_What you are asked to do_
Check each line below for the word "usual", and copy those that have it.

━━━━━ Data for processing

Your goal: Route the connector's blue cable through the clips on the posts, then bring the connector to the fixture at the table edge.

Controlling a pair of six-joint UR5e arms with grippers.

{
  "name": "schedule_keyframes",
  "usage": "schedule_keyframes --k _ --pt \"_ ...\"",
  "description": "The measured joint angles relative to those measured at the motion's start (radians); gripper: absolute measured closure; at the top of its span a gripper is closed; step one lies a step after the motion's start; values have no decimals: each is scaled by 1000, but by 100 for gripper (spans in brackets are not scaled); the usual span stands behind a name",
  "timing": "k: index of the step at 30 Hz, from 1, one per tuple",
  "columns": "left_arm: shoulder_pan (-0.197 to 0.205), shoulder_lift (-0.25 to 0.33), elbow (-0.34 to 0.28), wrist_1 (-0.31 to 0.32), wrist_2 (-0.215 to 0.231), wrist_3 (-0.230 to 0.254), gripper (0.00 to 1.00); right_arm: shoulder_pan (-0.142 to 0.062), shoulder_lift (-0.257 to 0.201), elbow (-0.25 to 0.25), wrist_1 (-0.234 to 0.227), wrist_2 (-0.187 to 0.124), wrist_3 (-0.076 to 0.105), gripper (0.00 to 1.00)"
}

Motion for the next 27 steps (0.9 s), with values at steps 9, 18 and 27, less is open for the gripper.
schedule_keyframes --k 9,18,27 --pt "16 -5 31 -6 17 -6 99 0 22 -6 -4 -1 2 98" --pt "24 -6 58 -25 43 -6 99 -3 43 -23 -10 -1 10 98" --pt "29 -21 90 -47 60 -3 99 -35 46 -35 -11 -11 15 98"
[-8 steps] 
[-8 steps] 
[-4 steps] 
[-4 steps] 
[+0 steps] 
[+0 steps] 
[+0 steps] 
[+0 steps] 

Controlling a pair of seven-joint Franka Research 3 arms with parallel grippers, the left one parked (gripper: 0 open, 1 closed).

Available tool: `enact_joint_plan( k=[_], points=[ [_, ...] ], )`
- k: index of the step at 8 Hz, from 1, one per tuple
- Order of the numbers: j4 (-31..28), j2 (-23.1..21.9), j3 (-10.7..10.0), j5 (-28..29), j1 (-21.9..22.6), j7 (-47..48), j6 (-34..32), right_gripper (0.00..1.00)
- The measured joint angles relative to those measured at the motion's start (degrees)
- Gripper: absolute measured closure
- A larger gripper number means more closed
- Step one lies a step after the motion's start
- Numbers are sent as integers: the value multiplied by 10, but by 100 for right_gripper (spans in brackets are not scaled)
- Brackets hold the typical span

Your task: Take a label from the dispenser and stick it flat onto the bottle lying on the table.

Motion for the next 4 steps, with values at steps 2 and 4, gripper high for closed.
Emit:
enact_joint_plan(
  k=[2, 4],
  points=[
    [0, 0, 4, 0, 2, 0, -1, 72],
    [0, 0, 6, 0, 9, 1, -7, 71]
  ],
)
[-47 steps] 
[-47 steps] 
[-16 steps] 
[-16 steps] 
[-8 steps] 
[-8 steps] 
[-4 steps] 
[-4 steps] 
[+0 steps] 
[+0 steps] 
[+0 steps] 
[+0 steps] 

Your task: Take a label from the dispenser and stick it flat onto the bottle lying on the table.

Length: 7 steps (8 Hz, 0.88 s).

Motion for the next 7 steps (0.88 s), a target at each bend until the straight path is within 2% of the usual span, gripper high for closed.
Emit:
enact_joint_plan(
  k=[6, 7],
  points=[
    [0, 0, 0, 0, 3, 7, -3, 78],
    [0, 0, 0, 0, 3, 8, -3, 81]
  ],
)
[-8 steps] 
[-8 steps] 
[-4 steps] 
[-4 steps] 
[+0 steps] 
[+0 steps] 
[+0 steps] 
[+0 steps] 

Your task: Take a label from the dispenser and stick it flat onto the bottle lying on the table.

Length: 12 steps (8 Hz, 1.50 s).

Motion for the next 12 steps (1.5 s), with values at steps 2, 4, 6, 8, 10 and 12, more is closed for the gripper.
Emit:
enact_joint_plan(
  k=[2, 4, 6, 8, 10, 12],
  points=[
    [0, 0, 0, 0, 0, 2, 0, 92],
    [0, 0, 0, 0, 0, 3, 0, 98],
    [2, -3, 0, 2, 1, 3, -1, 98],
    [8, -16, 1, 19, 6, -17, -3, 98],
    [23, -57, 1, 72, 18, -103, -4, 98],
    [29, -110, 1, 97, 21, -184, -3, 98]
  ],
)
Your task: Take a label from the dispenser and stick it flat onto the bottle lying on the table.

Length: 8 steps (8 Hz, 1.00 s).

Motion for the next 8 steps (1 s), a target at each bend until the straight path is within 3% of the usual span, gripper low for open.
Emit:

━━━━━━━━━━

_Task answer_
  "description": "The measured joint angles relative to those measured at the motion's start (radians); gripper: absolute measured closure; at the top of its span a gripper is closed; step one lies a step after the motion's start; values have no decimals: each is scaled by 1000, but by 100 for gripper (spans in brackets are not scaled); the usual span stands behind a name",
Motion for the next 7 steps (0.88 s), a target at each bend until the straight path is within 2% of the usual span, gripper high for closed.
Motion for the next 8 steps (1 s), a target at each bend until the straight path is within 3% of the usual span, gripper low for open.

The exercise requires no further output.